Posted on:1998-03-02Degree:Ph.DType:Dissertation
University:Florida Institute of TechnologyCandidate:Alhumaidi, Sami MohammedFull Text:PDF
GTID:1460390014974832Subject:Engineering
Abstract/Summary:
The complex relationship between electromagnetic waves backscattered from an ocean surface with geophysical variables such as surface wind stress, significant wave height, wave slope and age, and sea surface temperature is not well understood. Since radar scatterometers are being employed to remotely measure ocean surface wind speeds and directions from space, a relationship is needed between the measured normalized radar cross section (sigma-0) and inferred ocean wind vectors.
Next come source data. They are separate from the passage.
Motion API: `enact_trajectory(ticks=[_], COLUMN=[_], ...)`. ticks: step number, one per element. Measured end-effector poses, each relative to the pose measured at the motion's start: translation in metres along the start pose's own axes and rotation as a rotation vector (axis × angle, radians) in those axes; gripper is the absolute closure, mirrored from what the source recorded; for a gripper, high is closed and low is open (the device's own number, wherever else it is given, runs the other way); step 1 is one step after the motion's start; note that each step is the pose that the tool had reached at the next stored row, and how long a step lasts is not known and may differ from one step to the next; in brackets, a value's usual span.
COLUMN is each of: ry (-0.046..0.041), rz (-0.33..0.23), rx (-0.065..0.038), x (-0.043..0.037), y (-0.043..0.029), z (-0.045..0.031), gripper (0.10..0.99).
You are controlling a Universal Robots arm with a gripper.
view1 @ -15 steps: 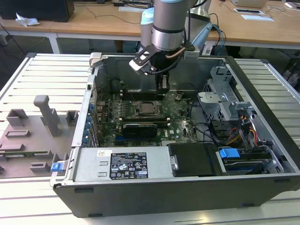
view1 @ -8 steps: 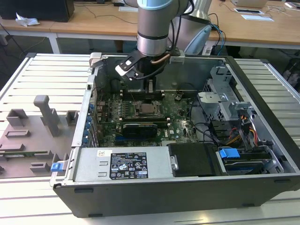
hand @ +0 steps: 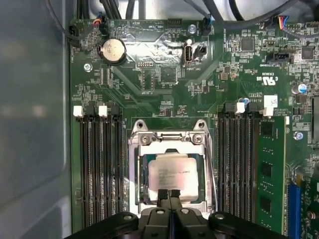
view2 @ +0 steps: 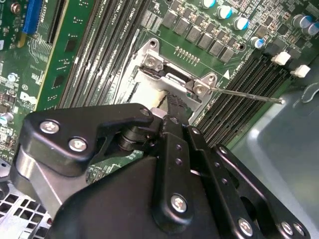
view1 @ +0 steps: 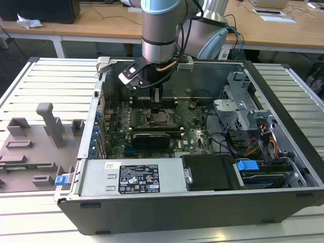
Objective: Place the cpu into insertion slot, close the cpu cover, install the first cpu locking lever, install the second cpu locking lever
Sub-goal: 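Close the cpu cover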
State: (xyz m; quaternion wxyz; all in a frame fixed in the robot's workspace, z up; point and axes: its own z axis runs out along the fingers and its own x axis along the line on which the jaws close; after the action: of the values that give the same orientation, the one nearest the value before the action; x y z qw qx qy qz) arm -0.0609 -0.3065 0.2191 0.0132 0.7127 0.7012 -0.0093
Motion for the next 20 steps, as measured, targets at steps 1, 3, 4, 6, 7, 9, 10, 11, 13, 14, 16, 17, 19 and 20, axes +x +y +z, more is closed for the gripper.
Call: enact_trajectory(ticks=[1, 3, 4, 6, 7, 9, 10, 11, 13, 14, 16, 17, 19, 20], ry=[0.0, 0.0, 0.0001, 0.0, 0.0, -0.0001, -0.0001, 0.0, 0.0, 0.0002, -0.0001, -0.0001, 0.0, 0.0], rz=[0.0, 0.0, 0.0, 0.0, 0.0, 0.0, 0.0, 0.0, 0.0, 0.0, 0.0, 0.0, 0.0, -0.001], rx=[0.0, 0.0, 0.0, 0.0, 0.0, 0.0, 0.0, 0.0, 0.0, 0.0, 0.0, 0.0, 0.0, 0.0], x=[0.0, 0.0001, 0.0001, 0.0002, 0.0002, 0.0002, 0.0002, 0.0001, 0.0001, 0.0002, 0.0, 0.0, 0.0001, 0.0001], y=[-0.0001, -0.0002, -0.0002, -0.0003, -0.0003, -0.0014, -0.0028, -0.0045, -0.0083, -0.0106, -0.0171, -0.0189, -0.0196, -0.0196], z=[0.0011, 0.0035, 0.0044, 0.0064, 0.0069, 0.0074, 0.0076, 0.0077, 0.0079, 0.0085, 0.0107, 0.0113, 0.0116, 0.0116], gripper=[0.98, 0.98, 0.98, 0.98, 0.98, 0.98, 0.98, 0.98, 0.98, 0.98, 0.98, 0.98, 0.98, 0.98])
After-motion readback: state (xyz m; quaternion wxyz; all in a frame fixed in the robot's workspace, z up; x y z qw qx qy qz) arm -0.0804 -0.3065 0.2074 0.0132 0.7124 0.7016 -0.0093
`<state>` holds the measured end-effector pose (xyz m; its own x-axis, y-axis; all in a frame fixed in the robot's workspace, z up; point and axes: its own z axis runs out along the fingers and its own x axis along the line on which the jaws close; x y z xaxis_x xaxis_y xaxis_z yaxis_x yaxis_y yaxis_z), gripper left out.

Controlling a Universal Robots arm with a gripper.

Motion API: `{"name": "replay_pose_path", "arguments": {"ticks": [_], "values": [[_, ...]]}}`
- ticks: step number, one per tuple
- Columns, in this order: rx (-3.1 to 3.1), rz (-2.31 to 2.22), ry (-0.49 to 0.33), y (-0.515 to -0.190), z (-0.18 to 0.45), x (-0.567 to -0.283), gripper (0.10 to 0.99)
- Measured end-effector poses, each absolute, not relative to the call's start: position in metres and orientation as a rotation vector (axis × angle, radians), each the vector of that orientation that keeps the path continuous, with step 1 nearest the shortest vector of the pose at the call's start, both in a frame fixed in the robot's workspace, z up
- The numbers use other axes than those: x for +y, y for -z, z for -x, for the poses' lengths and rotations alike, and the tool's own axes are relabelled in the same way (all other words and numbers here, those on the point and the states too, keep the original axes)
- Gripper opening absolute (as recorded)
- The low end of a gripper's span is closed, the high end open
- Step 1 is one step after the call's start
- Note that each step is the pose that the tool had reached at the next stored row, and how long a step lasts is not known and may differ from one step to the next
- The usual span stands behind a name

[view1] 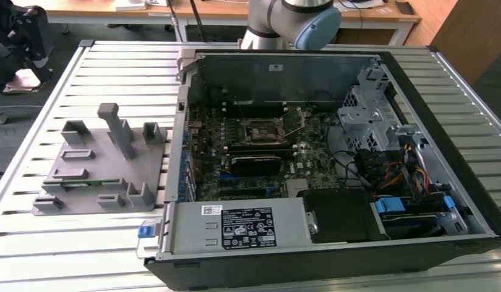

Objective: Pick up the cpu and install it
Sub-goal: 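Pick up the cpu and move it towards the insertion slot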

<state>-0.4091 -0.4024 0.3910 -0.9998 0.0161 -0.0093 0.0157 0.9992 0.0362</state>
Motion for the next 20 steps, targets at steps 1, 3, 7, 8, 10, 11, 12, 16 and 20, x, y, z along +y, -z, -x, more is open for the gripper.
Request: {"name": "replay_pose_path", "arguments": {"ticks": [1, 3, 7, 8, 10, 11, 12, 16, 20], "values": [[3.132, -0.025, -0.056, -0.391, 0.409, -0.402, 0.525], [3.132, -0.025, -0.056, -0.391, 0.407, -0.402, 0.525], [3.132, -0.025, -0.056, -0.391, 0.402, -0.402, 0.525], [3.132, -0.025, -0.056, -0.391, 0.4, -0.402, 0.525], [3.132, -0.025, -0.056, -0.391, 0.397, -0.402, 0.525], [3.132, -0.025, -0.056, -0.391, 0.396, -0.402, 0.525], [3.132, -0.025, -0.056, -0.391, 0.394, -0.402, 0.525], [3.132, -0.025, -0.056, -0.391, 0.39, -0.402, 0.525], [3.132, -0.025, -0.056, -0.391, 0.385, -0.402, 0.525]]}}
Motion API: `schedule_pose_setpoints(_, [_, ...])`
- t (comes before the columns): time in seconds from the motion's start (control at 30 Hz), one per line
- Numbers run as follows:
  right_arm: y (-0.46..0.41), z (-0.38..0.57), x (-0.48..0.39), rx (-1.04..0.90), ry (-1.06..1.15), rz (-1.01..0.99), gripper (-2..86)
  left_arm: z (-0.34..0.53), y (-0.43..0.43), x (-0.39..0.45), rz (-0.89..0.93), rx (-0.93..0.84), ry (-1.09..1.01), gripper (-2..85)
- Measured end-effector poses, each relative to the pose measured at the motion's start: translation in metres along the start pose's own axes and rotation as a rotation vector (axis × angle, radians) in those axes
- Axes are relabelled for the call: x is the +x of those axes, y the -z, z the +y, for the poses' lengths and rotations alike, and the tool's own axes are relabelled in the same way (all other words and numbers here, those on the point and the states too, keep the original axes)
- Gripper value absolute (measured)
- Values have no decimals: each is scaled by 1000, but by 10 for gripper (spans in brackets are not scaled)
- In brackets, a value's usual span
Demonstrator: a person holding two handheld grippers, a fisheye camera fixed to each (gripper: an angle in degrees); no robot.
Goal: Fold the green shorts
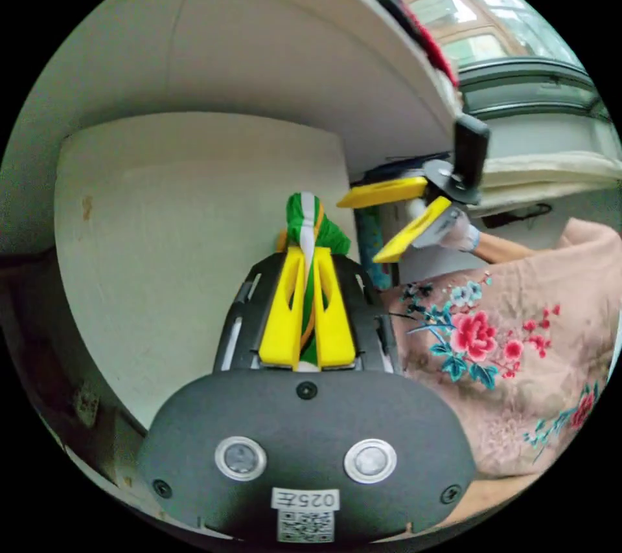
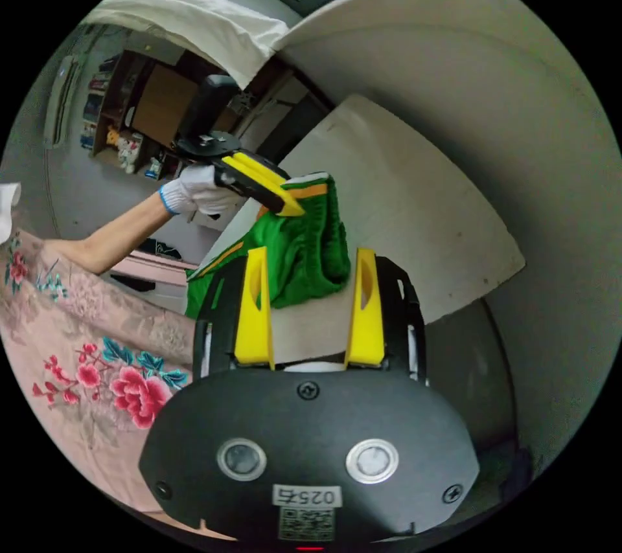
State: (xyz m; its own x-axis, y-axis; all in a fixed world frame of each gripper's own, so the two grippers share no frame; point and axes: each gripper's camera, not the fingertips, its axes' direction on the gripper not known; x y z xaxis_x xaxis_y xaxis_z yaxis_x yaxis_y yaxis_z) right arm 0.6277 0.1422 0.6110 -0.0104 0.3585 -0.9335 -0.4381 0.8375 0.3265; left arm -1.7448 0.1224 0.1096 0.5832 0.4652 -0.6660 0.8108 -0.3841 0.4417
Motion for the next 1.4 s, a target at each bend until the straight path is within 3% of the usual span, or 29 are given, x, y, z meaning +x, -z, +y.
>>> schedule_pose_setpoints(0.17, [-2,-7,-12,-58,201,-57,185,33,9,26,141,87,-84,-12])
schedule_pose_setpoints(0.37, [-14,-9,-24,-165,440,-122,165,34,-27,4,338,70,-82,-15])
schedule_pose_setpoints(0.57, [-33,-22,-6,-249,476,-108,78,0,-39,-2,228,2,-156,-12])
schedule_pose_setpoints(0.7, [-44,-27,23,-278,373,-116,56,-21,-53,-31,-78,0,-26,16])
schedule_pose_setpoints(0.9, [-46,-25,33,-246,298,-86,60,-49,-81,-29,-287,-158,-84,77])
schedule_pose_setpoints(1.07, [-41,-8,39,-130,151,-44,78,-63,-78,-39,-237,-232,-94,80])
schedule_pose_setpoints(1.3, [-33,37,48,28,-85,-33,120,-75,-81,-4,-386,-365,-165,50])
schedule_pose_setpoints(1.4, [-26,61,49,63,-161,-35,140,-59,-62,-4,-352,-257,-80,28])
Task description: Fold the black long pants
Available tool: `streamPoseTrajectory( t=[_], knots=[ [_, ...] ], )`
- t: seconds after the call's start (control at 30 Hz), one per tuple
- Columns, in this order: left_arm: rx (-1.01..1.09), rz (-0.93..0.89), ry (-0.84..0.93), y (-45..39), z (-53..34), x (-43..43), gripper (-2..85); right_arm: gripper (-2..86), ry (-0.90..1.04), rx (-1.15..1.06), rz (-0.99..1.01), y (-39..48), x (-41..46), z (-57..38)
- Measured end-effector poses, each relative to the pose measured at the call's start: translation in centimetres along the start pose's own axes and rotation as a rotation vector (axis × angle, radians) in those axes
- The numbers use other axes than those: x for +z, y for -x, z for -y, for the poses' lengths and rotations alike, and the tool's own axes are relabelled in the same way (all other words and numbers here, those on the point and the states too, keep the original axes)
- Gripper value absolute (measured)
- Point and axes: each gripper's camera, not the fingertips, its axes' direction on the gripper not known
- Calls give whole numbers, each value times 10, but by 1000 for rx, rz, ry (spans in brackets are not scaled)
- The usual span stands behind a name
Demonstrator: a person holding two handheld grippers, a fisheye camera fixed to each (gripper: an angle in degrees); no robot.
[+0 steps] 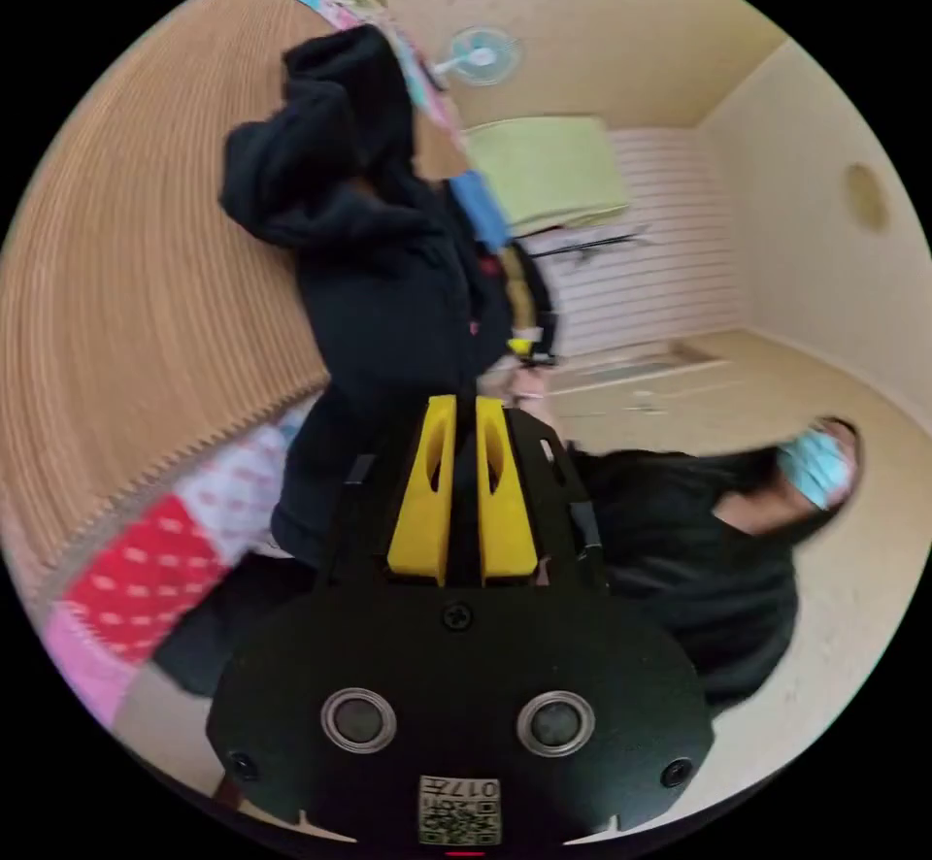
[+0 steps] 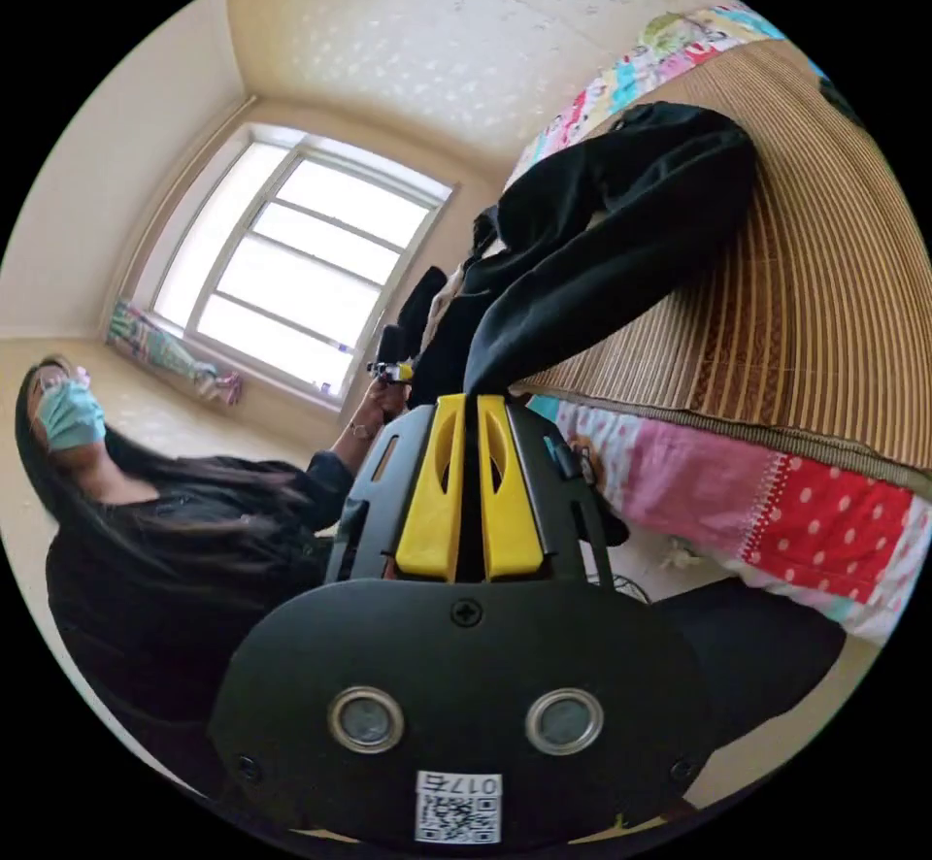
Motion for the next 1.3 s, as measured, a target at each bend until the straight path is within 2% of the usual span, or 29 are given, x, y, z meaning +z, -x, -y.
streamPoseTrajectory(
  t=[0.03, 0.1, 0.2, 0.23, 0.33, 0.4, 0.47, 0.57, 0.7, 0.8, 0.83, 0.87, 0.93, 1.07, 1.2, 1.3],
  knots=[
    [51, -148, -21, -2, -32, 9, 44, 25, 74, -46, 4, 14, -3, -11],
    [31, -209, 25, -1, -79, 31, 50, 23, 190, -52, -50, 27, -2, -30],
    [-167, -31, 85, 10, -136, 57, 80, 18, 268, 85, -223, 25, -3, -55],
    [-222, 37, 49, 11, -148, 54, 86, 16, 264, 135, -283, 22, -4, -59],
    [-234, 82, -146, 0, -148, 20, 79, 9, 124, 169, -358, 25, -16, -49],
    [-186, 222, -244, -23, -129, -3, 70, 7, 25, 131, -392, 35, -18, -32],
    [-129, 485, -304, -50, -85, -11, 66, 5, -62, 130, -549, 48, -1, -2],
    [-59, 603, -333, -55, -5, 7, 63, 4, -101, 81, -749, 63, 44, 44],
    [-13, 747, -293, -24, 100, 50, 15, 3, -149, 19, -878, 58, 105, 102],
    [-47, 1004, -186, 29, 166, 103, -5, 3, -103, 13, -1036, 18, 165, 145],
    [-102, 1134, -130, 58, 184, 123, -7, 4, -29, 50, -1140, -12, 192, 161],
    [-97, 1164, -77, 84, 196, 139, -9, 4, 114, 96, -1224, -49, 220, 175],
    [-41, 1184, -203, 89, 200, 141, -9, 4, 39, -4, -1317, -57, 238, 184],
    [-62, 1190, -325, 117, 236, 135, -10, 3, 33, -30, -1494, -88, 277, 243],
    [-98, 1074, -413, 147, 265, 110, -10, 3, -36, -24, -1462, -117, 278, 297],
    [-81, 1118, -428, 157, 284, 112, -10, 3, -101, 16, -1321, -144, 259, 341]
  ],
)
All scatterometers to date have used empirically derived "geophysical model functions" (GMF's) to relate measured sigma-0's to simultaneous neutral stability wind vectors at 19.5 m or 10 m height.; In this work, we apply a multilayer perceptron neural network to empirically derive a C-band GMF based on the European Remote Sensing Satellite, ERS-1 scatterometer measurements with coregistered wind vector components produced by a global numerical weather prediction model.; The derived neural net based GMF, NN-CMOD, is shown to estimate the ERS-1 measured sigma-0's more accurately than the operational C-band GMF, CMOD4, for all ranges of wind speeds, wind directions, and incidence angle. Further, the NN-CMOD sigma-0 estimates are shown to be unbiased with small random errors when compared to the measured sigma-0's by ERS-1. Use of this GMF should significantly improve wind retrievals from the ERS scatterometer.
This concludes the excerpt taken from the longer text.